YOUR TASK — When you reach the line containing "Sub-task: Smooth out", please repeat it and every line after it exactly, through the end of the listing below, skipping pictures.

· · · · ·

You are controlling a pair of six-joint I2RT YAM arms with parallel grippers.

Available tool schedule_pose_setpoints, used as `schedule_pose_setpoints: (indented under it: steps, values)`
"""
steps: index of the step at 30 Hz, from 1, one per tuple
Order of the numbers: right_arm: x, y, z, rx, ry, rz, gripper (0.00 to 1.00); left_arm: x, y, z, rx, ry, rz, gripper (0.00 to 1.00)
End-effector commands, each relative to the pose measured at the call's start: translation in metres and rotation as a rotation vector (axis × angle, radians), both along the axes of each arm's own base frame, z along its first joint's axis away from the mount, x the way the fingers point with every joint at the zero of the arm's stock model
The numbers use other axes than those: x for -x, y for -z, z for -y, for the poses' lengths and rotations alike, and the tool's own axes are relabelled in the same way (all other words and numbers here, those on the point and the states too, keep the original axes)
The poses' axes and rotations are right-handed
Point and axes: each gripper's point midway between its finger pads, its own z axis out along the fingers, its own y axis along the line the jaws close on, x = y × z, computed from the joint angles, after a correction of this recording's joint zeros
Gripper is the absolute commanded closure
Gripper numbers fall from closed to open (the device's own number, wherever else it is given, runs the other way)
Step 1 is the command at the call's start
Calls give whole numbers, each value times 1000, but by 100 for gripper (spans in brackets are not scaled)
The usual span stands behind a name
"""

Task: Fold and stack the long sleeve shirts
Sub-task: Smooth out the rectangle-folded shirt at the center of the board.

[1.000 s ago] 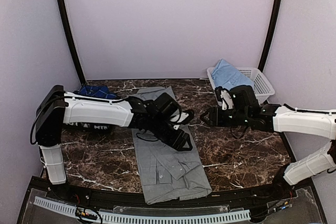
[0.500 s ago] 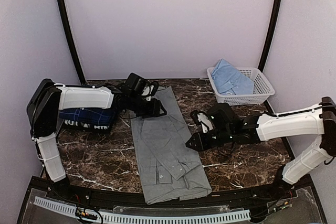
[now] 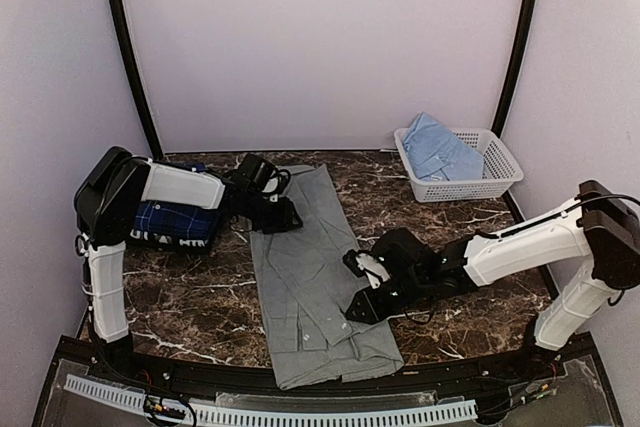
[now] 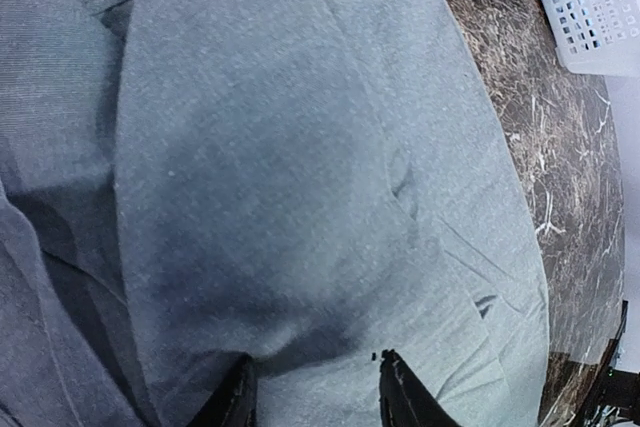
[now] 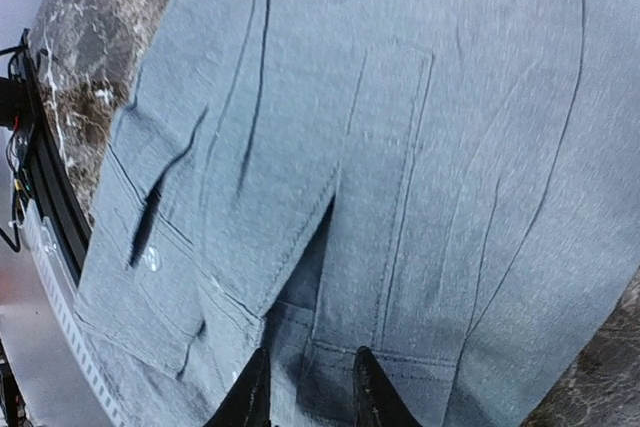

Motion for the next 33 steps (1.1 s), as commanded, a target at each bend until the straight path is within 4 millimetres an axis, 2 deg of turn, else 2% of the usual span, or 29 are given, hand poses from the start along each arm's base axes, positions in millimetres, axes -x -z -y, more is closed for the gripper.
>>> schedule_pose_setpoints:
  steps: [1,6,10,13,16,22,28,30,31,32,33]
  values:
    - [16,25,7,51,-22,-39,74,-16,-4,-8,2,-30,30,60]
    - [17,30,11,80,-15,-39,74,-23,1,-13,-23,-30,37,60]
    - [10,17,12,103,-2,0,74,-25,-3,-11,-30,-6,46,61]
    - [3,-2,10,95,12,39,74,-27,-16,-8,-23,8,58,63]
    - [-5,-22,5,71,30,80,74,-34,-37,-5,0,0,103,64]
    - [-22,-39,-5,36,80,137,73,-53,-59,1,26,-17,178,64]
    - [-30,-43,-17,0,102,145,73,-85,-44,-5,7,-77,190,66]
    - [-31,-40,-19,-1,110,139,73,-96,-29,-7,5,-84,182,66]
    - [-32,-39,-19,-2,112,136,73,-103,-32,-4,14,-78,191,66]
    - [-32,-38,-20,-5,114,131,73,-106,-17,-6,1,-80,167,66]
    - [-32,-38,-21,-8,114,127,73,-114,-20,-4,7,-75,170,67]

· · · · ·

RESULT BELOW —
Sub-task: Smooth out the rectangle-folded shirt at the center of the board.

[1.000 s ago] 
[0.500 s ago] 
[now] 
[now] 
[now] 

Motion for the next 33 steps (1.1 s), as commanded, a target at each bend until the straight path is within 4 millimetres an axis, 2 deg of turn, else 2% of the usual span, or 29 are given, hand poses from the start along each arm's base axes, positions in millimetres, axes -x -z -y, more is closed for the gripper.
>>> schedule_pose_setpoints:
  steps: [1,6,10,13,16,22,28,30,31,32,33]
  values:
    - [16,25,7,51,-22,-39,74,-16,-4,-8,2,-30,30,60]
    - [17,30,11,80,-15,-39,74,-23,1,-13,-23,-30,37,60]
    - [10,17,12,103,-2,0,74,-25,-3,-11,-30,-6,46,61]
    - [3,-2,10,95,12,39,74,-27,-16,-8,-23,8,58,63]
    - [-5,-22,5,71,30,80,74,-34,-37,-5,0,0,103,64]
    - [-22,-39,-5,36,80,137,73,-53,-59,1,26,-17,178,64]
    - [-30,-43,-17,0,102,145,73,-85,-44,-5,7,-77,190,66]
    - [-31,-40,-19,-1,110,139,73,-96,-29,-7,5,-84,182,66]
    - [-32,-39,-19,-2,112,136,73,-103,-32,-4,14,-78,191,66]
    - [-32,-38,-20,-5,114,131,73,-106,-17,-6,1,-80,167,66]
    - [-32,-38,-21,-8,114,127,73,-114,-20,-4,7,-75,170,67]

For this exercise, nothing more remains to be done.